[Stored data entries]

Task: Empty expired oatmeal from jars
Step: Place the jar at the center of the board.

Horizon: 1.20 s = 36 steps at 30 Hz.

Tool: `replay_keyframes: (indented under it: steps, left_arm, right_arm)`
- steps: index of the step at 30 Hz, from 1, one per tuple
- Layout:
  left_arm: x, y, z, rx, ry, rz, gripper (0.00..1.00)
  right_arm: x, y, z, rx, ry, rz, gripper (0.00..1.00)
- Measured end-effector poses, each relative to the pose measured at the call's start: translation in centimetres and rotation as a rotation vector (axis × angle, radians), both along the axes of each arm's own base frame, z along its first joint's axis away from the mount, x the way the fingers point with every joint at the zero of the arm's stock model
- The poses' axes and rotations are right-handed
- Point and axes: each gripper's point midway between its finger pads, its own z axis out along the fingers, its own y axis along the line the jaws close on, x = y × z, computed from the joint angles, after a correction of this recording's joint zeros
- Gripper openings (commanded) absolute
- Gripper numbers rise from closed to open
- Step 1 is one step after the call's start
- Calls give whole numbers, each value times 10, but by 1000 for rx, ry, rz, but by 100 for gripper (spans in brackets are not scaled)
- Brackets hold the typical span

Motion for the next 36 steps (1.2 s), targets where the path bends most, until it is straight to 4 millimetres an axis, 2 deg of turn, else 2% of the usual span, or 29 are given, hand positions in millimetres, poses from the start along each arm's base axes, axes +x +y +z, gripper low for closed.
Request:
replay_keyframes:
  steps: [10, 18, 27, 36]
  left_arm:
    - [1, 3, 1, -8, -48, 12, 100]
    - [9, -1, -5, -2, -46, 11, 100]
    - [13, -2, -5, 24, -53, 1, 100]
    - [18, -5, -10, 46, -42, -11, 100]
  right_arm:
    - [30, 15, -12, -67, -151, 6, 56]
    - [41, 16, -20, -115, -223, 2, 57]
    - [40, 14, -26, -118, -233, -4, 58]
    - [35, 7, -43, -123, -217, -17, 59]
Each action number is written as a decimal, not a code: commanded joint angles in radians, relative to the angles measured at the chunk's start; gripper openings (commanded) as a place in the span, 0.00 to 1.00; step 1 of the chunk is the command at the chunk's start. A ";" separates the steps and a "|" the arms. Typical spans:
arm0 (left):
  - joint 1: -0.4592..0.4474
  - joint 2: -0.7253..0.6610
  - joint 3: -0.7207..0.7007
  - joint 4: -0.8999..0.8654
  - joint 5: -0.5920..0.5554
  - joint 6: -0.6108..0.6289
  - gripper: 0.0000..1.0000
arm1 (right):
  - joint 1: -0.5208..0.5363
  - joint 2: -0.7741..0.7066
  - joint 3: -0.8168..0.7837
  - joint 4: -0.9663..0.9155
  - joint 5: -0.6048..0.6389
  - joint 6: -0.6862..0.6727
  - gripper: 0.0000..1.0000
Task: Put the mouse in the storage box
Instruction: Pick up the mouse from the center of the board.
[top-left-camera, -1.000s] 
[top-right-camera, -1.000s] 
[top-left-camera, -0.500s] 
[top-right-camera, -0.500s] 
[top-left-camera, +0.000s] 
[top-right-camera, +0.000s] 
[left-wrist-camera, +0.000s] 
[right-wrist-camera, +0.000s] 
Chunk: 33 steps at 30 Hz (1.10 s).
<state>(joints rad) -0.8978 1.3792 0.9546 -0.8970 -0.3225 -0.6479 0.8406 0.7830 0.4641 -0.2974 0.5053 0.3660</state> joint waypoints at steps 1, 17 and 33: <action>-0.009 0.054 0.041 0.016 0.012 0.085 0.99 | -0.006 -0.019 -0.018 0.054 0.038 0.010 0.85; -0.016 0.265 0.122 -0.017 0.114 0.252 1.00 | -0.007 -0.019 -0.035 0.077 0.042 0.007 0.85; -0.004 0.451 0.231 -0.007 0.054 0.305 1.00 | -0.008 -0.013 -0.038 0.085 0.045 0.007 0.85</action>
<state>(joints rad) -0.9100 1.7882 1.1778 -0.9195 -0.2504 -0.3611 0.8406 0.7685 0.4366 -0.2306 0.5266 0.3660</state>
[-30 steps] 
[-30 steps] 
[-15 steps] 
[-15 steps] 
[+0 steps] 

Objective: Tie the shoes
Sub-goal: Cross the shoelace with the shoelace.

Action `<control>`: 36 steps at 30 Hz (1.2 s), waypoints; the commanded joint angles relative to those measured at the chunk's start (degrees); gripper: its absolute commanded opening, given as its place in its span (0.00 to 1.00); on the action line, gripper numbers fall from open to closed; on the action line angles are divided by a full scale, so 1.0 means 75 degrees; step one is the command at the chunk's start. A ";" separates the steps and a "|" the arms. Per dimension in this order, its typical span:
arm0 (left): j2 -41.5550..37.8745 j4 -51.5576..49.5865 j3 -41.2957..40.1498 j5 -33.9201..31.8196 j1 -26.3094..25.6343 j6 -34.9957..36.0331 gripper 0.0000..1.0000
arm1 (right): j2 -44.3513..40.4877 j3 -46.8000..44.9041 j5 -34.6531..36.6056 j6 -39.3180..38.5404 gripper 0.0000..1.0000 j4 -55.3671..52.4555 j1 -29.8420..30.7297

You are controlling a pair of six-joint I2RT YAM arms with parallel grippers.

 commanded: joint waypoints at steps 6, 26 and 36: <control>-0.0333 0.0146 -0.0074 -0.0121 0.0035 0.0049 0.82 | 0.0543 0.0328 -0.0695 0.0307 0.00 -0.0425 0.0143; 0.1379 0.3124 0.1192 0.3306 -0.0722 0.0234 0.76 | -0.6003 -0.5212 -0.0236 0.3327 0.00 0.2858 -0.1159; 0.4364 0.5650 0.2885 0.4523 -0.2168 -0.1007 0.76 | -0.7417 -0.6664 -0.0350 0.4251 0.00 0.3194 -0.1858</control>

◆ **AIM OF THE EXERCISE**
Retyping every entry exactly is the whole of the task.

◆ **SOLUTION TO THIS TASK**
Task: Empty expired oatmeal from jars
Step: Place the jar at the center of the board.

Horizon: 1.20 s = 36 steps at 30 Hz.

Tool: `replay_keyframes: (indented under it: steps, left_arm, right_arm)`
- steps: index of the step at 30 Hz, from 1, one per tuple
- Layout:
  left_arm: x, y, z, rx, ry, rz, gripper (0.00..1.00)
  right_arm: x, y, z, rx, ry, rz, gripper (0.00..1.00)
- Measured end-effector poses, each relative to the pose measured at the call's start: translation in centimetres and rotation as a rotation vector (axis × angle, radians), both along the axes of each arm's own base frame, z along its first joint's axis away from the mount, x the way the fingers point with every joint at the zero of the arm's stock model
- The poses' axes and rotations are right-handed
- Point and axes: each gripper's point midway between its finger pads, its own z axis out along the fingers, its own y axis along the line the jaws close on, x = y × z, computed from the joint angles, after a correction of this recording's joint zeros
- Gripper openings (commanded) absolute
- Gripper numbers rise from closed to open
- Step 1 is one step after the call's start
- Calls give whole numbers, each value times 10, but by 1000 for rx, ry, rz, but by 100 for gripper (spans in brackets are not scaled)
- Brackets hold the typical span

Motion for the next 36 steps (1.2 s), targets where the path bends most, until it is straight to 4 millimetres an axis, 2 deg of turn, else 2% of the usual span, or 29 are given, hand positions in millimetres, poses from the start along each arm's base axes, axes +x +y +z, gripper low for closed.
Request:
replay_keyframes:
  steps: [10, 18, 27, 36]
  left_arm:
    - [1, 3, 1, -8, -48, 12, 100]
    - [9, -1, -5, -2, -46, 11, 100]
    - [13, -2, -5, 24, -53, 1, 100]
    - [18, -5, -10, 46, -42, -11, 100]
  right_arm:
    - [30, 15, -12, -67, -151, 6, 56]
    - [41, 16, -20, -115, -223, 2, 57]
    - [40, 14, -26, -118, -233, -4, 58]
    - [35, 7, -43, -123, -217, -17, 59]
Each action number is written as a decimal, not a code: commanded joint angles in radians, relative to the angles measured at the chunk's start; gripper openings (commanded) as a place in the span, 0.00 to 1.00; step 1 of the chunk is the command at the chunk's start. A ";" separates the steps and a "|" the arms. Typical spans:
arm0 (left):
  - joint 1: -0.4592..0.4474
  - joint 2: -0.7253..0.6610
  - joint 3: -0.7207..0.7007
  - joint 4: -0.8999..0.8654
  - joint 5: -0.5920..0.5554
  - joint 6: -0.6108..0.6289
  - gripper: 0.0000..1.0000
arm1 (right):
  - joint 1: -0.5208..0.5363
  - joint 2: -0.7741..0.7066
  - joint 3: -0.8168..0.7837
  - joint 4: -0.9663..0.9155
  - joint 5: -0.6048..0.6389
  - joint 6: -0.6862..0.6727
  - gripper: 0.0000..1.0000
Task: Put the mouse in the storage box
Instruction: Pick up the mouse from the center of the board.
[top-left-camera, -1.000s] 
[top-right-camera, -1.000s] 
[top-left-camera, -0.500s] 
[top-right-camera, -0.500s] 
[top-left-camera, +0.000s] 
[top-right-camera, +0.000s] 
[left-wrist-camera, +0.000s] 
[right-wrist-camera, +0.000s] 
Chunk: 33 steps at 30 Hz (1.10 s).
<state>(joints rad) -0.8978 1.3792 0.9546 -0.8970 -0.3225 -0.6479 0.8406 0.7830 0.4641 -0.2974 0.5053 0.3660</state> joint waypoints at steps 1, 17 and 33: <action>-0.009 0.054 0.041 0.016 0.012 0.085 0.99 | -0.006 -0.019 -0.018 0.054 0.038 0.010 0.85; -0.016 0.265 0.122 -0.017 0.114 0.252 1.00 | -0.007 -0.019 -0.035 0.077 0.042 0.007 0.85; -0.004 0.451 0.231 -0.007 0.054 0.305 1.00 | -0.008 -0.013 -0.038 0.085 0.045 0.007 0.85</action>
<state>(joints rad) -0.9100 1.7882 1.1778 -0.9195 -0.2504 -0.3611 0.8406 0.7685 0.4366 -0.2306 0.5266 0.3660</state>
[-30 steps] 
[-30 steps] 
[-15 steps] 
[-15 steps] 
[+0 steps] 

Objective: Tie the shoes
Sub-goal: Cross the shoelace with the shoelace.

Action `<control>`: 36 steps at 30 Hz (1.2 s), waypoints; the commanded joint angles relative to those measured at the chunk's start (degrees); gripper: its absolute commanded opening, given as its place in its span (0.00 to 1.00); on the action line, gripper numbers fall from open to closed; on the action line angles are divided by a full scale, so 1.0 means 75 degrees; step one is the command at the chunk's start. A ";" separates the steps and a "|" the arms. Per dimension in this order, its typical span:
arm0 (left): j2 -41.5550..37.8745 j4 -51.5576..49.5865 j3 -41.2957..40.1498 j5 -33.9201..31.8196 j1 -26.3094..25.6343 j6 -34.9957..36.0331 gripper 0.0000..1.0000
arm1 (right): j2 -44.3513..40.4877 j3 -46.8000..44.9041 j5 -34.6531..36.6056 j6 -39.3180..38.5404 gripper 0.0000..1.0000 j4 -55.3671..52.4555 j1 -29.8420..30.7297

You are controlling a pair of six-joint I2RT YAM arms with parallel grippers.

 commanded: joint waypoints at steps 6, 26 and 36: <control>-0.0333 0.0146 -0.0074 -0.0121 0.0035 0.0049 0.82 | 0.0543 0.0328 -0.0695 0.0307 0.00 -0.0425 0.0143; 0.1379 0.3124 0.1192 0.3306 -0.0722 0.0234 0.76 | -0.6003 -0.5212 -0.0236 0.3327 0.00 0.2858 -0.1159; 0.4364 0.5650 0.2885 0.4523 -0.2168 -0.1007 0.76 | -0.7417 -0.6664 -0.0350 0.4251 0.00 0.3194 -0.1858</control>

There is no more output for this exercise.